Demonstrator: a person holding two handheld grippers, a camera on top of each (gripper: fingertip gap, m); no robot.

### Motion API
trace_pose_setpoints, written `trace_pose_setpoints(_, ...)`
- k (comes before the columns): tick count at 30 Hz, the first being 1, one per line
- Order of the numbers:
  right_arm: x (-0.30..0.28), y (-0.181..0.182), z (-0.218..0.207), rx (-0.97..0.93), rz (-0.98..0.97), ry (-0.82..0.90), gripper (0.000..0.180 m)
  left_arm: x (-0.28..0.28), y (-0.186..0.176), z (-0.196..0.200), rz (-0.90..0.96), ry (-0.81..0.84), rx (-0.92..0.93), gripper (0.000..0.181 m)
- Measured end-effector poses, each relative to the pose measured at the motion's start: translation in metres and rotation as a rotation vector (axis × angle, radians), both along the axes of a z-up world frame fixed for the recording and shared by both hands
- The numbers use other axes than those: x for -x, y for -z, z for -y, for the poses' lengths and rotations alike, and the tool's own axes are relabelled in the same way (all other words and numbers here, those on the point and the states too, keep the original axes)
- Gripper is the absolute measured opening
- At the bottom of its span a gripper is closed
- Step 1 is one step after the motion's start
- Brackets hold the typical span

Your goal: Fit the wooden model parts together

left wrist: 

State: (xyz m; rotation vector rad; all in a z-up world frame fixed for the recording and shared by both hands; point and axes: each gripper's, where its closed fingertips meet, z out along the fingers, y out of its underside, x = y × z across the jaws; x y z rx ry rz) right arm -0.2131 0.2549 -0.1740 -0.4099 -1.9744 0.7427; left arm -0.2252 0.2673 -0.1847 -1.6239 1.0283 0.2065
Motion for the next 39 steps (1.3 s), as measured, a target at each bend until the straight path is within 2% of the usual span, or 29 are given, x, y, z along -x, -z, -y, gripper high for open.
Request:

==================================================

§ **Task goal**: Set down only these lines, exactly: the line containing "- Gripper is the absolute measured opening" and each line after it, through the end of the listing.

§ **The completed task**:
- Gripper is the absolute measured opening
- At the bottom of its span a gripper is closed
- Step 1 is one step after the motion's start
- Brackets hold the typical span

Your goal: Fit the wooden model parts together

left wrist: 

State: (xyz m; rotation vector rad; all in a z-up world frame fixed for the recording and shared by both hands; point and axes: each gripper's, where its closed fingertips meet, z out along the fingers, y out of its underside, x = y × z across the jaws; x y z rx ry rz) right arm -0.2131 0.2549 -0.1740 -0.4099 -1.9744 0.7427; left arm -0.2252 0.2673 -0.1847 -1.6239 1.0283 0.2065
Motion for the next 39 steps (1.3 s), as measured, a target at each bend until the straight path is within 2% of the usual span, or 29 are given, x, y, z along -x, -z, -y, gripper high for open.
Request:

Nothing more remains to be added to this answer.